The Zimbabwe economy faces the real risk of plunging into a recession this year if companies continue struggling to get foreign currency, according to findings by a UK-based economic research firm, BMI.
But it strongly contends that the new dispensation has brightened the chances of Zimbabwe obtaining concessional funding from global lenders, as well as the reintroduction of local currency, scrapped in 2009.
The country last received funding from multi-lateral lenders such as the International Monetary Fund and the World Bank at the turn of the millennium, after defaulting on earlier loans due to economic meltdown.
Zimbabwe also dumped its local currency, for a basket of foreign currencies, due to hyperinflation following nearly a decade of economic instability.
While BMI’s report pointed to a number of downside risks, it also identified listless upside potential’s positive impact, especially driven by political change that saw President Mnangagwa rise to the helm last year.
BMI says after 37 years in power, ex-president Mugabe’s resignation heralded beginning of a new era in Zimbabwe, not only symbolically, but also in terms of prospects for meaningful economic reform.
However, fears abound crippling shortage of hard currency amid low industrial production, foreign investment, lack of external lines of credit, low levels of exports earnings, a high import bill and rampant externalisation.
Local companies are battling to secure enough foreign currency to fund operations, acquire raw materials and equipment under a priority system that allocates resources to importers in order of importance.

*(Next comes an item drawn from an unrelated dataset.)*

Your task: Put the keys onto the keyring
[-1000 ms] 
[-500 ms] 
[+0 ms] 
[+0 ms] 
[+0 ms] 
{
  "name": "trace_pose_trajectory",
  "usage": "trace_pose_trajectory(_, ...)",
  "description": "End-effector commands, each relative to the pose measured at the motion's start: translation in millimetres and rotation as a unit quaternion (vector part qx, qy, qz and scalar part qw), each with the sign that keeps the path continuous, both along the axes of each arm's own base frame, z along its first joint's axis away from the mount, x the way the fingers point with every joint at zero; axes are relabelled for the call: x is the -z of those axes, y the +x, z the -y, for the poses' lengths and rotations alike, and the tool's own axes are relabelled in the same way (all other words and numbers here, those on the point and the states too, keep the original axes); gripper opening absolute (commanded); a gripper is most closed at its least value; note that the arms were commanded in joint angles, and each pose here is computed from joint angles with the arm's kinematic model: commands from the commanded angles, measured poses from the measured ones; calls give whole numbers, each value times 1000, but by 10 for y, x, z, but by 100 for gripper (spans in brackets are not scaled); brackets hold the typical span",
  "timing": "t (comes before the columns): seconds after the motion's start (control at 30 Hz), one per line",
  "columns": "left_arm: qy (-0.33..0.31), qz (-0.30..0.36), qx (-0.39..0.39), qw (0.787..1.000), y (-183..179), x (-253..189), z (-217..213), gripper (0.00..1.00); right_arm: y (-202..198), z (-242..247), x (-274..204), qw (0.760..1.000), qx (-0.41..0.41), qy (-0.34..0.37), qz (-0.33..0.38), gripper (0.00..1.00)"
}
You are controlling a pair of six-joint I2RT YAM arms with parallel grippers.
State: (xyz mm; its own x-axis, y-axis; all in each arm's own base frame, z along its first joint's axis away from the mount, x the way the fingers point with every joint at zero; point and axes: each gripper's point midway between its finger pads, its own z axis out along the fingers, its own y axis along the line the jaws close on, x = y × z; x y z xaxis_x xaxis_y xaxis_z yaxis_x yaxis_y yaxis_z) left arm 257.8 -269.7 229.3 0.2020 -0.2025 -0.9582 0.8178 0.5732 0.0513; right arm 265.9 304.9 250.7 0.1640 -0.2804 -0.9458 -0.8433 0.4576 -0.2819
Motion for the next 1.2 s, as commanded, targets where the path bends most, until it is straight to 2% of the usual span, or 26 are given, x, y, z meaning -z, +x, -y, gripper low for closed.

To that end, key areas such as fuels, pharmaceuticals, machinery and critical raw materials receive priority in allocation of foreign currency by the Reserve Bank to avoid knee-jerk impact on the economy.
This has resulted in a number of economic agents, those not deemed critical, struggling to obtain foreign currency to fund operations. But even for critical areas, companies cannot get what they need.
To plug the gaps, the central bank has struck a $1,5 billion Afreximbank backed financing facilities to capitalize the country’s nostros. At that point, the external payments backlog had gone past half a billion.
Finance and Economic Planning Minister Patrick Chinamasa projected in his 2018 Budget that the economy will grow by 4,5 percent this year. But BMI says forex shortage is a threat to these prospects.
Minister Chinamasa anticipates the growth to be driven by momentum under the new dispensation, agriculture and firmer global metal prices. Half of Zimbabwe’s exports come from mineral exports.
As such, economic growth is expected to receive a major boost next year following the appointment in November last year of a pro-reform President. The change is expected to drive positive investor sentiment.
Since inauguration, President Mnangagwa has put at the top of his priority list, the need to re-engage erstwhile western foes, global lenders, foreign investment and export driven economic growth and reforming law bearing on investments to drive sustainable economic turnaround.
“While the appointment of a more reform-minded president will offer a boost to investor sentiment, this will not feed through into headline growth figures until 2019 when the country’s political outlook is more certain.”
The end of the former president Mugabe’s rule in November last year family is said to bode well for a more sustainable monetary policy going forward.
“Greater scope for re-engagement with the international community, particularly with concessional lenders, increases the likelihood of a successful re-introduction of a local currency,” BMI said.
According to BMI, the ongoing shortage of hard currency in Zimbabwe will see the country’s current account deficit narrow further in 2018.
Further, a more optimistic outlook for foreign financing under the country’s new reform-minded President, will see import growth tick up from 2019, limiting further consolidation of Zimbabwe’s current account.